What is being asked -
From the listing below, how many lines hold the word "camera"? Write only the number.

═══ Source material ═══

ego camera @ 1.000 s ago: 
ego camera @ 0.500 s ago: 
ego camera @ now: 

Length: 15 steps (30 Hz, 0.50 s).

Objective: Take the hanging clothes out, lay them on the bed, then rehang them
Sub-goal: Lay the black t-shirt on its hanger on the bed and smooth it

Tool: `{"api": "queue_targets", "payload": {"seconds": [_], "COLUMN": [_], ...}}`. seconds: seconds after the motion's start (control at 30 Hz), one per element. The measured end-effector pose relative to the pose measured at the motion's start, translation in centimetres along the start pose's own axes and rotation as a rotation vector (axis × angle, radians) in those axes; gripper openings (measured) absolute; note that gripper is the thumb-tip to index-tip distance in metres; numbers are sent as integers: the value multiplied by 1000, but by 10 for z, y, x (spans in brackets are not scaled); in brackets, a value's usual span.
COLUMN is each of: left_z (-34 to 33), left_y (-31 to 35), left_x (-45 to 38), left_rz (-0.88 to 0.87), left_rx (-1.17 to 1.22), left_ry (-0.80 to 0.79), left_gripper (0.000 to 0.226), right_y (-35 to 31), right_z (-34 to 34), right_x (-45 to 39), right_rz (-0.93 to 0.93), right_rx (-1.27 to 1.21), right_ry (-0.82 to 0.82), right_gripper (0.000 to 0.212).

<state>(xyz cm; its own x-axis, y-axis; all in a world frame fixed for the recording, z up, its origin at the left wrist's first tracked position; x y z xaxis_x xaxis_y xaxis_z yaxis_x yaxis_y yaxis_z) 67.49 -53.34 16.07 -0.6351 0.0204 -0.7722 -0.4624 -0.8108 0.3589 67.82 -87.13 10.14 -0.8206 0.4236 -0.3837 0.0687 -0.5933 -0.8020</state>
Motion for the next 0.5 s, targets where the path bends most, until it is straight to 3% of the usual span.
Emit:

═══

Reply -
3